***** Information supplied *****
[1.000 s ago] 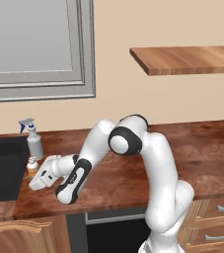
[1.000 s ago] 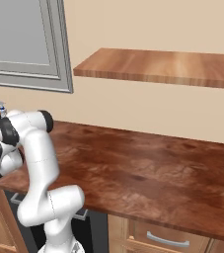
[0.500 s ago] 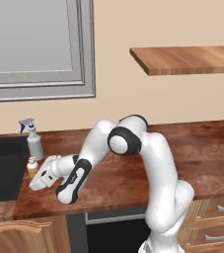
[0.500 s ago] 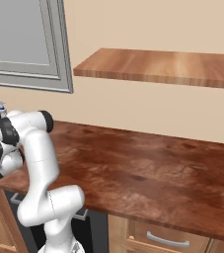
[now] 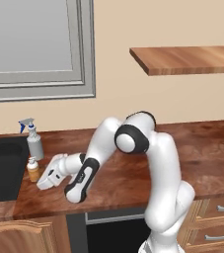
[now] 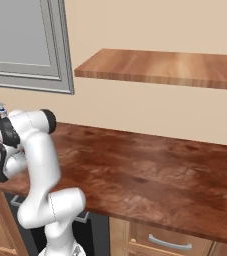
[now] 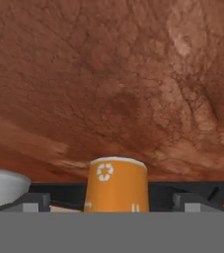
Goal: Locate and retrieve the soap dispenser and spray from the cabinet. Place them next to the sink.
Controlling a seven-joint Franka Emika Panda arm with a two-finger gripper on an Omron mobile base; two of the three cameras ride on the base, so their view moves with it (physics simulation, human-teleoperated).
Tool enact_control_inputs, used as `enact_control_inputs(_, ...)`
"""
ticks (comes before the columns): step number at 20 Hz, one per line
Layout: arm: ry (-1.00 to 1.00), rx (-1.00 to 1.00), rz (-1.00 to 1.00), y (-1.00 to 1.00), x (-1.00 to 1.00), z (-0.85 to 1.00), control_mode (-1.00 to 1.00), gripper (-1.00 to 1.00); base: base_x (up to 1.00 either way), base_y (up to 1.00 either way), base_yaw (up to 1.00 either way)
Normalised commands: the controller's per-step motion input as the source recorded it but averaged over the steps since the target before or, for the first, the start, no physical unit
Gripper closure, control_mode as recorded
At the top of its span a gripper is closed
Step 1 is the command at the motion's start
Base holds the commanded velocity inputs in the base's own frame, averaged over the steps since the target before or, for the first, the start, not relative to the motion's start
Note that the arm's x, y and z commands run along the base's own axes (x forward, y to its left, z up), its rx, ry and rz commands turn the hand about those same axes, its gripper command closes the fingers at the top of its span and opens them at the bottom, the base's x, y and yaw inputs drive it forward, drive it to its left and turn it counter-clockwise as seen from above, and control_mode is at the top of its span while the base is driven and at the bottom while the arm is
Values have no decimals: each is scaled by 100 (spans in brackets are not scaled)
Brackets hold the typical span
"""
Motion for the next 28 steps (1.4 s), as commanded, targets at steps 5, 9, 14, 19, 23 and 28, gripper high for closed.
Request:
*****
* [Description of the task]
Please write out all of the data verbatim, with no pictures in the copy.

* [Your solution]
[1.000 s ago] 
[1.000 s ago] 
[0.500 s ago] 
[0.500 s ago] 
[now] 
[now] 
[now] 
Goal: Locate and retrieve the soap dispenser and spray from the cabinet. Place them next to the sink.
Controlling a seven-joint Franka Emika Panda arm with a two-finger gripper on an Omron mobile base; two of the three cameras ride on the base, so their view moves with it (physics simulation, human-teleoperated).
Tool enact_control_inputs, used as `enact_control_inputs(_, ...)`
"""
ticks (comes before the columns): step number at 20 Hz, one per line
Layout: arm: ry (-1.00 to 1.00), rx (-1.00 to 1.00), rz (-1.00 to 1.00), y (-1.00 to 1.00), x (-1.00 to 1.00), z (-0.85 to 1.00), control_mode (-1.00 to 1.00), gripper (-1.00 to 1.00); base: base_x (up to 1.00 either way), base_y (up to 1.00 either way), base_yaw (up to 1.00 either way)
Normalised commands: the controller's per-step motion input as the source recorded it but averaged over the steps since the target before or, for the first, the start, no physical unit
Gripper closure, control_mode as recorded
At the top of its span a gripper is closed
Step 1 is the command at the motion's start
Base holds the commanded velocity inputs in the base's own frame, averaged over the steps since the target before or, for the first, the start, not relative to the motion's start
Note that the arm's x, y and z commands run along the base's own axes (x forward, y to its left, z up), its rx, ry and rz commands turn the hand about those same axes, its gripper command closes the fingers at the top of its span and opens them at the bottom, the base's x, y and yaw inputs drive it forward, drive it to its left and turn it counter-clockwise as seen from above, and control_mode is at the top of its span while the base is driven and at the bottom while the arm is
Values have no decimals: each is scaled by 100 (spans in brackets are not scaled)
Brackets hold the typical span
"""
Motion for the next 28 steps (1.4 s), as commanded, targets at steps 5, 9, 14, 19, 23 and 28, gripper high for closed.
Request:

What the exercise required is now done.